[To do] What appears in the data must be reproduced exactly.

▽

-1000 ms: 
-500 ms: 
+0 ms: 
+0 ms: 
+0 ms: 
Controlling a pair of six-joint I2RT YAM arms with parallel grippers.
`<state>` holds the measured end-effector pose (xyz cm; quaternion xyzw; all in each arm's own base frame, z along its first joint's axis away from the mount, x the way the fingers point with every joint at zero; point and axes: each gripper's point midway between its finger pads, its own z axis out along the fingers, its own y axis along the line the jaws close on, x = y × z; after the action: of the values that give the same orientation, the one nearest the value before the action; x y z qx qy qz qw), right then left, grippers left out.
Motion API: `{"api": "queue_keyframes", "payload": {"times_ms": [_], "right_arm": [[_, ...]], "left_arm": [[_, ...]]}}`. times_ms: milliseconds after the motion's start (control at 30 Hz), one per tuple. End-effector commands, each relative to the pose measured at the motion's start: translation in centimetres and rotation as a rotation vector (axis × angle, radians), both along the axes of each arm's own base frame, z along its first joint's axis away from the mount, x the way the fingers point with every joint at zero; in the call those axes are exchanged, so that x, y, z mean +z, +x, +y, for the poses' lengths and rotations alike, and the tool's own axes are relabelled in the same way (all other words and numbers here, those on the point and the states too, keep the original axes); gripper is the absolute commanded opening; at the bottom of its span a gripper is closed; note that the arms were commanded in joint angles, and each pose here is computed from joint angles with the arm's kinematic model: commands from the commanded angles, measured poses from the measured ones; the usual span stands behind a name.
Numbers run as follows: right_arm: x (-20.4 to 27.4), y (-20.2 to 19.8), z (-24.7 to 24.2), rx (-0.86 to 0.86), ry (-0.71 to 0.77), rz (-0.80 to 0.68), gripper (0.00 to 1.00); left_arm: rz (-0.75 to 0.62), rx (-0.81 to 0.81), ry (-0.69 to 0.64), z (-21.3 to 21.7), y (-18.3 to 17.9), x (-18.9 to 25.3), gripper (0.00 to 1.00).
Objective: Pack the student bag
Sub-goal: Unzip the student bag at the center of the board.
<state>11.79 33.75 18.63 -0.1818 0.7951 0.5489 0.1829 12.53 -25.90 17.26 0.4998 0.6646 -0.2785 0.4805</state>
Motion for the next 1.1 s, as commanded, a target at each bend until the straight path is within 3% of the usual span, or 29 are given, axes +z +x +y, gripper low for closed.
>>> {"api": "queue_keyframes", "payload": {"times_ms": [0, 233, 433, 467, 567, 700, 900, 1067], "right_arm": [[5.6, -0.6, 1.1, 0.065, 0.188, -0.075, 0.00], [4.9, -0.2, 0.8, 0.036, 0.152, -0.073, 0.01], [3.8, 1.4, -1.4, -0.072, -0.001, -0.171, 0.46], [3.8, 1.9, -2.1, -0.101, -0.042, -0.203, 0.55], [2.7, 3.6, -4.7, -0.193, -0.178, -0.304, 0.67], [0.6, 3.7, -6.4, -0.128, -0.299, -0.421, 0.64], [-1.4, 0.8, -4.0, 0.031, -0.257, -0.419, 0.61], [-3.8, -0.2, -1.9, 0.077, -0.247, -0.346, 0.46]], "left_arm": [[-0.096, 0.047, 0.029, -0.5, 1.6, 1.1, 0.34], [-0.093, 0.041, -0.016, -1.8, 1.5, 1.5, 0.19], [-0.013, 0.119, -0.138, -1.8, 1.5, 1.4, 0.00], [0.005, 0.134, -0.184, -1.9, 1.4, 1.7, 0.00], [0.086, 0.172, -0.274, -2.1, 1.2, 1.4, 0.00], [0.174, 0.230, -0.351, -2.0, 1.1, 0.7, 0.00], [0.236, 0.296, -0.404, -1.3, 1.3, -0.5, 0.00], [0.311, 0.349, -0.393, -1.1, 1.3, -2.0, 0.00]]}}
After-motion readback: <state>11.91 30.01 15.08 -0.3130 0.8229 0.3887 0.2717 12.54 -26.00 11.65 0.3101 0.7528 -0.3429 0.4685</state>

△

[Solution below]
-1000 ms: 
-500 ms: 
+0 ms: 
+0 ms: 
+0 ms: 
Controlling a pair of six-joint I2RT YAM arms with parallel grippers.
`<state>` holds the measured end-effector pose (xyz cm; quaternion xyzw; all in each arm's own base frame, z along its first joint's axis away from the mount, x the way the fingers point with every joint at zero; point and axes: each gripper's point midway between its finger pads, its own z axis out along the fingers, its own y axis along the line the jaws close on, x = y × z; after the action: of the values that give the same orientation, the one nearest the value before the action; x y z qx qy qz qw), right then left, grippers left out.
Motion API: `{"api": "queue_keyframes", "payload": {"times_ms": [_], "right_arm": [[_, ...]], "left_arm": [[_, ...]]}}`. times_ms: milliseconds after the motion's start (control at 30 Hz), one per tuple. End-effector commands, each relative to the pose measured at the motion's start: translation in centimetres and rotation as a rotation vector (axis × angle, radians), both along the axes of each arm's own base frame, z along its first joint's axis away from the mount, x the way the fingers point with every joint at zero; in the call those axes are exchanged, so that x, y, z mean +z, +x, +y, for the poses' lengths and rotations alike, and the tool's own axes are relabelled in the same way (all other words and numbers here, those on the point and the states too, keep the original axes); gripper is the absolute commanded opening; at the bottom of its span a gripper is closed; note that the arms were commanded in joint angles, and each pose here is computed from joint angles with the arm's kinematic model: commands from the commanded angles, measured poses from the measured ones; the usual span stands behind a name.
Numbers run as follows: right_arm: x (-20.4 to 27.4), y (-20.2 to 19.8), z (-24.7 to 24.2), rx (-0.86 to 0.86), ry (-0.71 to 0.77), rz (-0.80 to 0.68), gripper (0.00 to 1.00); left_arm: rz (-0.75 to 0.62), rx (-0.81 to 0.81), ry (-0.69 to 0.64), z (-21.3 to 21.7), y (-18.3 to 17.9), x (-18.9 to 25.3), gripper (0.00 to 1.00).
Objective: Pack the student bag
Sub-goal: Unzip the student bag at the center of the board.
<state>11.79 33.75 18.63 -0.1818 0.7951 0.5489 0.1829 12.53 -25.90 17.26 0.4998 0.6646 -0.2785 0.4805</state>
Motion for the next 1.1 s, as commanded, a target at each bend until the straight path is within 3% of the usual span, or 29 are given, axes +z +x +y, gripper low for closed.
>>> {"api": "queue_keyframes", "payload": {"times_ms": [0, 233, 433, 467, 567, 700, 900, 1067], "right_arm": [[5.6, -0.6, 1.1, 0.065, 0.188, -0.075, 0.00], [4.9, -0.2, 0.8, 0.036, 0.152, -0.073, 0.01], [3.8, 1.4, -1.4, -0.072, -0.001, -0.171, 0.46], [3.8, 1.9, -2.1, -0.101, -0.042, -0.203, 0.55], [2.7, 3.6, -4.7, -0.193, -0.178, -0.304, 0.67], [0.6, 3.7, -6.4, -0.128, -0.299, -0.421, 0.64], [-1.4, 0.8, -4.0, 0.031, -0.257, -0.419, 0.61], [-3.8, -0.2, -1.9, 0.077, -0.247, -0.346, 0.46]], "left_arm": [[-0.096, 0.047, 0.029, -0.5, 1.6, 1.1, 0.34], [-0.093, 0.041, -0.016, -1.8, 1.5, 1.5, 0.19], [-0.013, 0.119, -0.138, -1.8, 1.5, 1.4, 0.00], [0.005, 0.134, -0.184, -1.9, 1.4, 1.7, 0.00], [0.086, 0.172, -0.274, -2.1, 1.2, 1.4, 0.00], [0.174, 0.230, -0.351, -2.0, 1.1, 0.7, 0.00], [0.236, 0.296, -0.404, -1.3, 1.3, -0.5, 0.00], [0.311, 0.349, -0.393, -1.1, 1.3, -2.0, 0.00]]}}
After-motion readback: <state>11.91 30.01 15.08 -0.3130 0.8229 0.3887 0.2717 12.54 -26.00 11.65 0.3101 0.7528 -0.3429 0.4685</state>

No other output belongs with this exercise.